▸ Data records:
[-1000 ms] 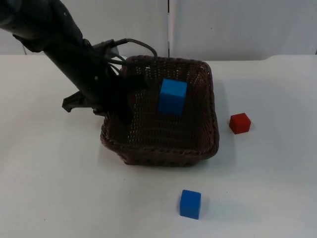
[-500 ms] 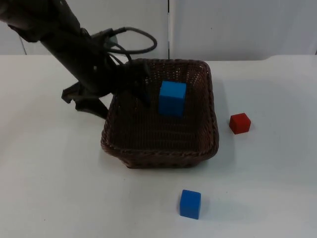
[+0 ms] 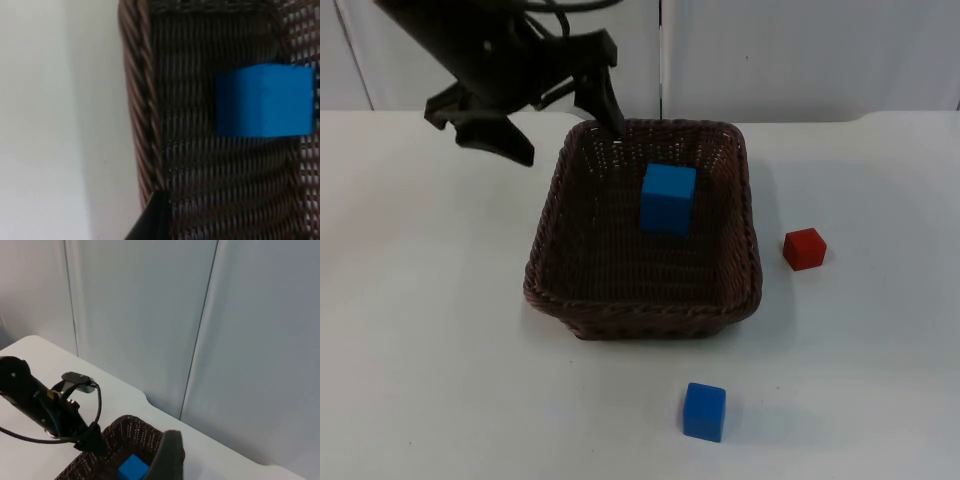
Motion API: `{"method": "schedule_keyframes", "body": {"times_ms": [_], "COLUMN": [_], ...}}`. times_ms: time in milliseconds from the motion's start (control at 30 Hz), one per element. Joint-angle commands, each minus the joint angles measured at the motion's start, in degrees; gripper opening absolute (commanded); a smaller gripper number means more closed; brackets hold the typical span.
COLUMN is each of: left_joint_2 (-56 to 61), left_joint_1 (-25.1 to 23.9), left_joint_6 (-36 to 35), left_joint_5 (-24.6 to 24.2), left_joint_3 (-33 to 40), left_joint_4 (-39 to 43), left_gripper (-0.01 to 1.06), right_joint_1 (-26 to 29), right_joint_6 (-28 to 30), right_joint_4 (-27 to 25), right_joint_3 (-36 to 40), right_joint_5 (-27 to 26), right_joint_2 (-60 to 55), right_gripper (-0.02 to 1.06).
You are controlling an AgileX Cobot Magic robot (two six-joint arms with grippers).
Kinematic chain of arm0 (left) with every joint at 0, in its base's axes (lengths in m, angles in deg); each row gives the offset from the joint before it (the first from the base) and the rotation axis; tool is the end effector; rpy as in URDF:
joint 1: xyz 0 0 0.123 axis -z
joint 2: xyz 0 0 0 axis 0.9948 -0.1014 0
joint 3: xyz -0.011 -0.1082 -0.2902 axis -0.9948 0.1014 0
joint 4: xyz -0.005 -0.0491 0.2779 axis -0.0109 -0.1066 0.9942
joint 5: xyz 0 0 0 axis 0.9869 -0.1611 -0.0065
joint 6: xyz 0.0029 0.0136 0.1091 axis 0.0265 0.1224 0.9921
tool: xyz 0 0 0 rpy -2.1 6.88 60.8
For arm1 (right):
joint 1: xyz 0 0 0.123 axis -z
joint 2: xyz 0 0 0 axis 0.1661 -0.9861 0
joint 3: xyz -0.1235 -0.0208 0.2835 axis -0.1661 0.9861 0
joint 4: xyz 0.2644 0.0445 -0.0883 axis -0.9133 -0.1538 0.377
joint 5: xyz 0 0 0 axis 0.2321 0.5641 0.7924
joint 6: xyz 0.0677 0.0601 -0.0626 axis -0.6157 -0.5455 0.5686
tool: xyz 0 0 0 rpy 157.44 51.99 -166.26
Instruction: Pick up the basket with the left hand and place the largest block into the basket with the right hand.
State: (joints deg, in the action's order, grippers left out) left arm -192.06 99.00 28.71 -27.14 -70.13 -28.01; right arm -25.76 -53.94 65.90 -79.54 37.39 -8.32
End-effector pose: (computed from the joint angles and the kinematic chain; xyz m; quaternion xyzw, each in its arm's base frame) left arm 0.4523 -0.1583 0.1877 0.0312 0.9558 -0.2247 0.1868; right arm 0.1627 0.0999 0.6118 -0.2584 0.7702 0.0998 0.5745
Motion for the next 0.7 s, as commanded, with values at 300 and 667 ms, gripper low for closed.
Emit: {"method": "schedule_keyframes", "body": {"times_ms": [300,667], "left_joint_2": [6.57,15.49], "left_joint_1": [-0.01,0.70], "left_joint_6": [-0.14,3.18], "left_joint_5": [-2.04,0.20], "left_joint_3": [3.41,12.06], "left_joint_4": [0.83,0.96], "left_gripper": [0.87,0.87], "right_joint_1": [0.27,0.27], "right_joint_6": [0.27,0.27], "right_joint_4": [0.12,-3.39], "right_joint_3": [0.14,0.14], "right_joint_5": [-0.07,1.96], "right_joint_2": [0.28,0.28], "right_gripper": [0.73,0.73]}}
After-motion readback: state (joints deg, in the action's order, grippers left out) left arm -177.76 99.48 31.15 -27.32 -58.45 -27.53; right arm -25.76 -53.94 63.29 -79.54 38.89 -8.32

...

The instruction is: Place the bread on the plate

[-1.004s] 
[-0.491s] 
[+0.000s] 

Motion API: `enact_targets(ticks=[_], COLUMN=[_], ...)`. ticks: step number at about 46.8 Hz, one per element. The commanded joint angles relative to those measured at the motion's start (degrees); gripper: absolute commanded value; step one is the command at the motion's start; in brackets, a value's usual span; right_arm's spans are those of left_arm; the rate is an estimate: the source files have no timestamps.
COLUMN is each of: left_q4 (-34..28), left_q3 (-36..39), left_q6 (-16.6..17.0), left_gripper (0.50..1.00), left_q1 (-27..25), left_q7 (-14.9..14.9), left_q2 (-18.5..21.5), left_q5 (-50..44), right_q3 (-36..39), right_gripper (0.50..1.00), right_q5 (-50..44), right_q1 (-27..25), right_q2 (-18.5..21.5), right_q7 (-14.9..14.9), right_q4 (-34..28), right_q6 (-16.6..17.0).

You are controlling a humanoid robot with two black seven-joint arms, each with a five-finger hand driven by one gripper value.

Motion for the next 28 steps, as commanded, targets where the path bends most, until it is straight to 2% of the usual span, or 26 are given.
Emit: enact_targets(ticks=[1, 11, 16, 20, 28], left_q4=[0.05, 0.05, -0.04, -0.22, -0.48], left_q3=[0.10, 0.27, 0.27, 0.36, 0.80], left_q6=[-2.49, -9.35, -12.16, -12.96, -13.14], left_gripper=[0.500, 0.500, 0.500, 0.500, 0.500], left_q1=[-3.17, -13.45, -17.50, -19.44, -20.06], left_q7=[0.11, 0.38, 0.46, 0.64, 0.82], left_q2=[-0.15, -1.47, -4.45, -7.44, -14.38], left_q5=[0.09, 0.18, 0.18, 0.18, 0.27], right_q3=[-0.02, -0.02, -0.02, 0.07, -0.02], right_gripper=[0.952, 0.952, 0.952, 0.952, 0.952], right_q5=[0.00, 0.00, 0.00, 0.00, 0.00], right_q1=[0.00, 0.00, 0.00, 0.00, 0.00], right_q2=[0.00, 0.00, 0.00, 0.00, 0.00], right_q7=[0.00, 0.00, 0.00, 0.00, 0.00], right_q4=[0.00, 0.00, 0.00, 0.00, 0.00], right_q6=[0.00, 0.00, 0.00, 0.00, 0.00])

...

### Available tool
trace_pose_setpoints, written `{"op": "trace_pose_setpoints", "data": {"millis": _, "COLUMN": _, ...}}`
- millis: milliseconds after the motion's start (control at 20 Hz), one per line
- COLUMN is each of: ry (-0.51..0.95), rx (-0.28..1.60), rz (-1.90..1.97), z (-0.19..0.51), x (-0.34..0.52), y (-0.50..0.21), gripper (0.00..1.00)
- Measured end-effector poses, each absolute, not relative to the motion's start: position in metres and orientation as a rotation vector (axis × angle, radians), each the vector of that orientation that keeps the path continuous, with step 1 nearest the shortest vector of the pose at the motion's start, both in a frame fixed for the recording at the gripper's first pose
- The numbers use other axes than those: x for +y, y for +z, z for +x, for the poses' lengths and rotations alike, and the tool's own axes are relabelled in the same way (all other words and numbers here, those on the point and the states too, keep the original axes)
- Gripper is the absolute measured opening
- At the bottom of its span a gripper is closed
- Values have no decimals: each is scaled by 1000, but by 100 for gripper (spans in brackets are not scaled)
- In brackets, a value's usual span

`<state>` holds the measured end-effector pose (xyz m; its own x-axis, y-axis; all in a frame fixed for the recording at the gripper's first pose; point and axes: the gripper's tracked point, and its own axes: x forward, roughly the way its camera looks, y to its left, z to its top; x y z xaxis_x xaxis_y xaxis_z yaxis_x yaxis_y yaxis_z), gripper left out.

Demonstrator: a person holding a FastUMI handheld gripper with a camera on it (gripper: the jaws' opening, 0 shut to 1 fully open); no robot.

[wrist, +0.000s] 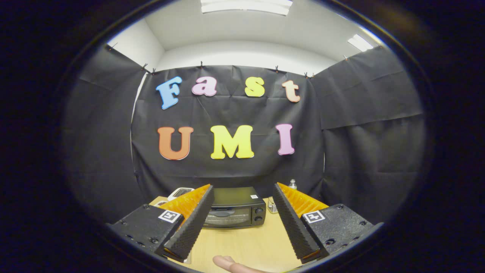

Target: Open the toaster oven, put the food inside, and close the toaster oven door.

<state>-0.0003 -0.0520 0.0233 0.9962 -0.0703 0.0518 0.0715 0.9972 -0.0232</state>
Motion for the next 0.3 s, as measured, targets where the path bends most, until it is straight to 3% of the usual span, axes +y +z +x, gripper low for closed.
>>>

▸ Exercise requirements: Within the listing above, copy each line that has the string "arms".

▸ Answer to this exercise:
You are controlling an AgileX Cobot Magic robot (two six-joint arms with grippers).
You are controlling a humanoid robot with two black seven-joint arms, each with a five-finger hand driven by one gripper value.

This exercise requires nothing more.